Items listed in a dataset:
--- START ---
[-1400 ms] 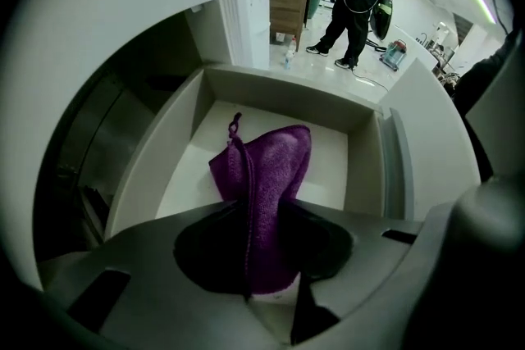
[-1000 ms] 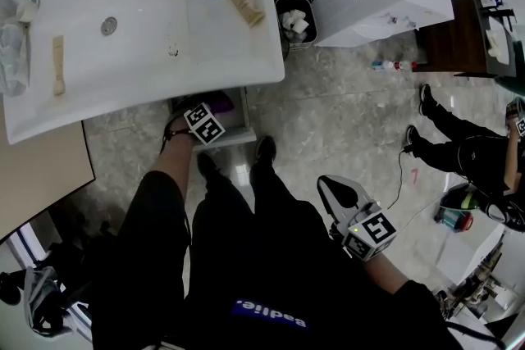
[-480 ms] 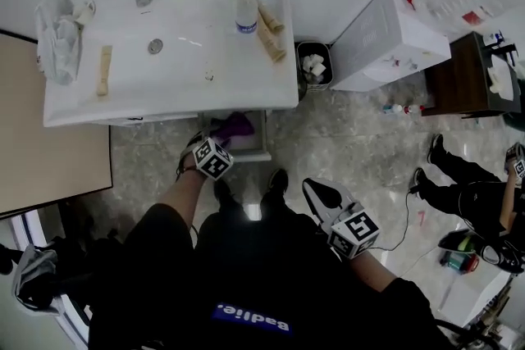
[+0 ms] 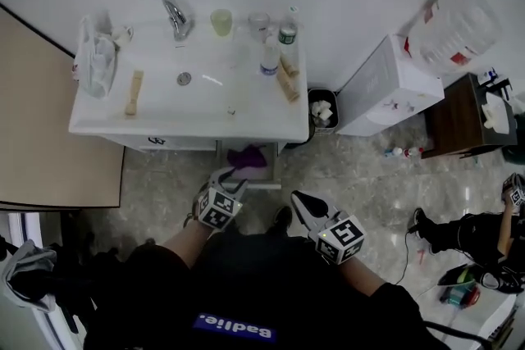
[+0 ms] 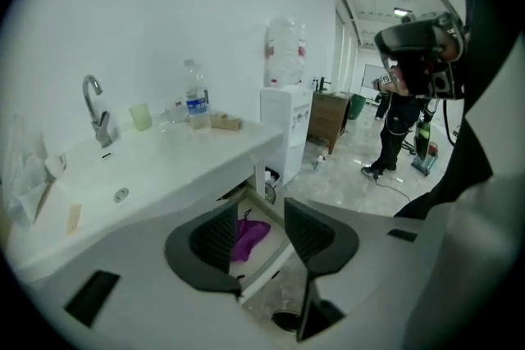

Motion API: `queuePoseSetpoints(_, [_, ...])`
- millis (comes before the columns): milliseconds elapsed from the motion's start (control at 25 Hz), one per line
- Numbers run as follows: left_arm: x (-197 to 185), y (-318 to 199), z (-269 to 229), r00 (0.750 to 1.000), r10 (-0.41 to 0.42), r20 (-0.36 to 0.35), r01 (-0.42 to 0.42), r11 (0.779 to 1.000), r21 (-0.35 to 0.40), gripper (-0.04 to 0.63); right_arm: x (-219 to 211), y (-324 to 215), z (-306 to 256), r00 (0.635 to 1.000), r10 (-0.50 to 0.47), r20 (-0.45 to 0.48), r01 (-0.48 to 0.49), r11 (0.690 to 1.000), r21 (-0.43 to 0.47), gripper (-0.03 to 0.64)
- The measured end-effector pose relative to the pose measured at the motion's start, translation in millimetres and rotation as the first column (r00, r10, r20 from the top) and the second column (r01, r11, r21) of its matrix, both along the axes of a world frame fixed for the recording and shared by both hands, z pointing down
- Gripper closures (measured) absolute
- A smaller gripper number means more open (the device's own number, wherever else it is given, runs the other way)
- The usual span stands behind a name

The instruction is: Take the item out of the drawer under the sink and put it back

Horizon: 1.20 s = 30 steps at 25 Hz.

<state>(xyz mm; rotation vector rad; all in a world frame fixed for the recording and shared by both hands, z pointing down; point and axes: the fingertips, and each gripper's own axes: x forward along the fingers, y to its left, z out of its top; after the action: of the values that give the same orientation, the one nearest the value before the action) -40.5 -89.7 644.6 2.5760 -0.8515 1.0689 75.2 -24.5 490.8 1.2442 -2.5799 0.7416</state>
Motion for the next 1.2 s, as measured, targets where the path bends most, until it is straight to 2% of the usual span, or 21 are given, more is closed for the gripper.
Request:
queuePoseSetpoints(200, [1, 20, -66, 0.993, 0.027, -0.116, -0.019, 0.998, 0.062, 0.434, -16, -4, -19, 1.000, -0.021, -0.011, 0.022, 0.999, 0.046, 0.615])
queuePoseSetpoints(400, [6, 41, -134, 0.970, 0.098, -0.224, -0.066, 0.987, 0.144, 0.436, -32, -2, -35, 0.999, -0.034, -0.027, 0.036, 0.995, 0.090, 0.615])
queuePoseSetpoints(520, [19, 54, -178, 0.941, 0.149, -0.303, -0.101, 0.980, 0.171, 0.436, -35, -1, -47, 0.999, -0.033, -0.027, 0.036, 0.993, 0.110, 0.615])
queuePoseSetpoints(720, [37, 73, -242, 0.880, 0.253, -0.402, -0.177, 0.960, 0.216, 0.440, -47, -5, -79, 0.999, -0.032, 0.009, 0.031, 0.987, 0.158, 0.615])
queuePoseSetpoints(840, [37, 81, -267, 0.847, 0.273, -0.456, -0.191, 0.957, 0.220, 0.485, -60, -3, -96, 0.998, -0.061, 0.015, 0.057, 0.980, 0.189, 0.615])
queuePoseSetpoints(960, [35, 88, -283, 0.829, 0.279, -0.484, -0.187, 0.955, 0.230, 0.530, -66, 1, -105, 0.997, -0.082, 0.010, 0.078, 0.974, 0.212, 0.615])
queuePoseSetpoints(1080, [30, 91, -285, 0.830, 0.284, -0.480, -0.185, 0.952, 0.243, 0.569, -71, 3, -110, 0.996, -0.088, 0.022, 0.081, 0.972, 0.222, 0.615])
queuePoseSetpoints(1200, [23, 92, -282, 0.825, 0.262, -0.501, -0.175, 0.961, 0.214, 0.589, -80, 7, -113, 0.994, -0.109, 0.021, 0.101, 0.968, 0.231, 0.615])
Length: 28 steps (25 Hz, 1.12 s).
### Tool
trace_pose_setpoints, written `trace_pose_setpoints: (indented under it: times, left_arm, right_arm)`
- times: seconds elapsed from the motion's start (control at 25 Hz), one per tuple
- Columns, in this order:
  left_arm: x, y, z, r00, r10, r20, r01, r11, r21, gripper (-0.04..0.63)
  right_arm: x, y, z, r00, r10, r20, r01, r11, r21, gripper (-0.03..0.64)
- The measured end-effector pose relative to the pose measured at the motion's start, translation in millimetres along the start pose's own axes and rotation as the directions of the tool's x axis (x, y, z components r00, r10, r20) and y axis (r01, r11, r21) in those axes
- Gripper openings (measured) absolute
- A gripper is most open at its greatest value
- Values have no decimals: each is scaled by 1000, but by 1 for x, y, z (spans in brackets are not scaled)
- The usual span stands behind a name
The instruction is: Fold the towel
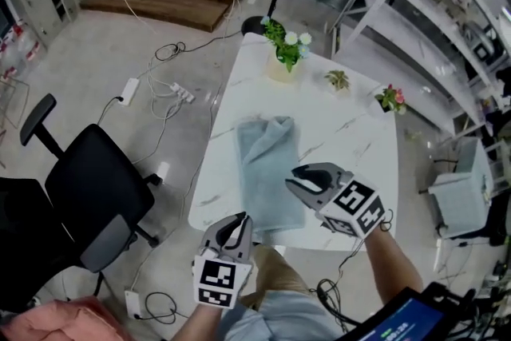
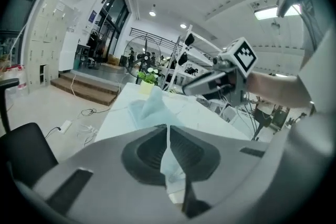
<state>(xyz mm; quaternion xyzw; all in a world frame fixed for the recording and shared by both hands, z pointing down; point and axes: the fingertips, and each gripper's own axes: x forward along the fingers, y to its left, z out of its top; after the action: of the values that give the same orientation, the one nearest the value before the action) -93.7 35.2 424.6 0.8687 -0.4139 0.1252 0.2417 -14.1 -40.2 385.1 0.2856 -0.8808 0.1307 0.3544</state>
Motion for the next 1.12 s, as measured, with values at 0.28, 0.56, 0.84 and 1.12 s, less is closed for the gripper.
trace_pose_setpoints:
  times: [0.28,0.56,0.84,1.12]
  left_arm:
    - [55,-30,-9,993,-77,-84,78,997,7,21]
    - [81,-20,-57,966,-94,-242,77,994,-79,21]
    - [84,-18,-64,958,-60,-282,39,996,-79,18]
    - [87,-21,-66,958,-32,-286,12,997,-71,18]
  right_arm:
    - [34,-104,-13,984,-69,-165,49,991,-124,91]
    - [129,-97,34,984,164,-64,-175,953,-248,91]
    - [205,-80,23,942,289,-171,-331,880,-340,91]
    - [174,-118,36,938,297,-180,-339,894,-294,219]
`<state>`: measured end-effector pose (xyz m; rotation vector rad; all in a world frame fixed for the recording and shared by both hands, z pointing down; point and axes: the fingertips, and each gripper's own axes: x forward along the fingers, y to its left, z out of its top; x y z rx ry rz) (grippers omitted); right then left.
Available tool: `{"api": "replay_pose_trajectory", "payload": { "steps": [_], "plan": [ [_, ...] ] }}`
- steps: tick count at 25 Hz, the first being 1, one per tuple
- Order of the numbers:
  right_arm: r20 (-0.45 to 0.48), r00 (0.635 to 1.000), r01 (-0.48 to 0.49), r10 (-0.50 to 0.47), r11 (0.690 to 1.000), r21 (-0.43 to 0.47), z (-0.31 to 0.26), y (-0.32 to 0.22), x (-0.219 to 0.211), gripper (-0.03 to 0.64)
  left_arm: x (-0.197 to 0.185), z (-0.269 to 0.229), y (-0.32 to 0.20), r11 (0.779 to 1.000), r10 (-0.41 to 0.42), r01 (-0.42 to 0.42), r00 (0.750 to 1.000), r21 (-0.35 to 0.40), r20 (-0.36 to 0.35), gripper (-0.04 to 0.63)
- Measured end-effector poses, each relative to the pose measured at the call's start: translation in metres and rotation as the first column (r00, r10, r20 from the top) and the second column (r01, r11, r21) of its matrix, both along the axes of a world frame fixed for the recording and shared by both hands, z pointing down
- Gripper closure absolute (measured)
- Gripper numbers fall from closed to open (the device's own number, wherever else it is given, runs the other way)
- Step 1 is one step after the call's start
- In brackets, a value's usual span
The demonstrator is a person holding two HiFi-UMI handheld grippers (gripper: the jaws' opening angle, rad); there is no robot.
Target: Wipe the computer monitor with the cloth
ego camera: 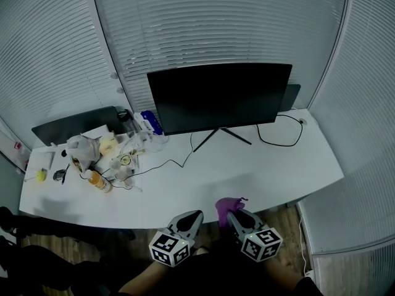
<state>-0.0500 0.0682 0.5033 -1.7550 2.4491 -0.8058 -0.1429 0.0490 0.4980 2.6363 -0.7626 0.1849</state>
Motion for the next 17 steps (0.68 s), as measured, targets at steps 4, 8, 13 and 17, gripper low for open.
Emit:
{"api": "replay_pose_trajectory", "payload": {
  "steps": [4,8,13,17],
  "plan": [
    [0.002,1.0,-0.002,0.002,1.0,0.004,-0.0009,0.0025,0.0018,0.543,0.0026,-0.0026,0.0037,1.0,0.006,-0.006,1.0,0.012,0.003,0.591],
    [0.005,1.0,-0.007,0.007,1.0,0.003,0.0013,0.0026,0.0035,0.543,0.0043,-0.002,0.0037,1.0,0.011,-0.011,1.0,0.016,0.004,0.591],
    [0.004,1.0,-0.006,0.006,1.0,0.0,0.0021,0.001,0.0024,0.543,0.0041,-0.0011,0.0028,1.0,0.015,-0.015,1.0,0.013,0.004,0.591],
    [0.008,1.0,-0.008,0.008,1.0,-0.006,0.0039,-0.0008,0.0028,0.543,0.0046,-0.0008,0.0012,1.0,0.017,-0.017,1.0,0.014,0.003,0.591]
  ]
}}
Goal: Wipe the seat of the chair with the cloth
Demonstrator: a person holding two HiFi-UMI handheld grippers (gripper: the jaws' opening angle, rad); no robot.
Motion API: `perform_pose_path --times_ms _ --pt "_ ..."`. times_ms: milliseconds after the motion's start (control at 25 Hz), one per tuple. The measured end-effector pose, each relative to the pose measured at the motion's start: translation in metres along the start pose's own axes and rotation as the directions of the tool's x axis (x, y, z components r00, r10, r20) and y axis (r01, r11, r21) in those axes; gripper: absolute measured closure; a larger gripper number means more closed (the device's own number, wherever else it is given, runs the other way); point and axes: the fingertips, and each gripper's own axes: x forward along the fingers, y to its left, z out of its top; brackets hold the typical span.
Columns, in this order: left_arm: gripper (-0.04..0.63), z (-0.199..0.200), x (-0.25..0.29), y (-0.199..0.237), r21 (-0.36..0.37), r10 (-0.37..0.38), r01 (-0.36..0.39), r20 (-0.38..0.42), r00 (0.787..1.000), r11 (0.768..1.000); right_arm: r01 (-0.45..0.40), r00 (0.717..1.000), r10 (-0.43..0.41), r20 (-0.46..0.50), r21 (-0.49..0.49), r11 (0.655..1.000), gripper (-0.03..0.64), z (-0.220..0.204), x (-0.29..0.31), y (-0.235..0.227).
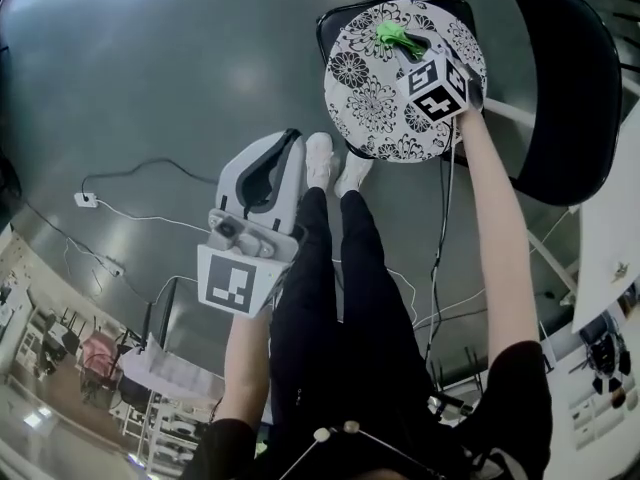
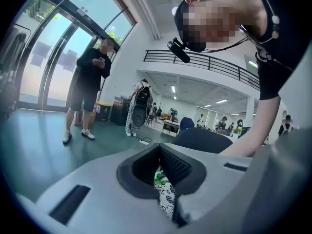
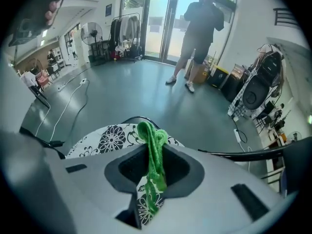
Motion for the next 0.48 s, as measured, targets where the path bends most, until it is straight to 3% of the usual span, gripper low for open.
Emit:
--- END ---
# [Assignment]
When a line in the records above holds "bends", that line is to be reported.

# [Solution]
Motion for the next 1.2 s, as measured, targets where the path bends most, until it is straight to 2% of the usual span, or 21 are given, more is closed for the gripper.
Motion for the next 0.48 s, as measured, targets where the path bends most, until it is straight to 3% of the usual span, gripper low for open.

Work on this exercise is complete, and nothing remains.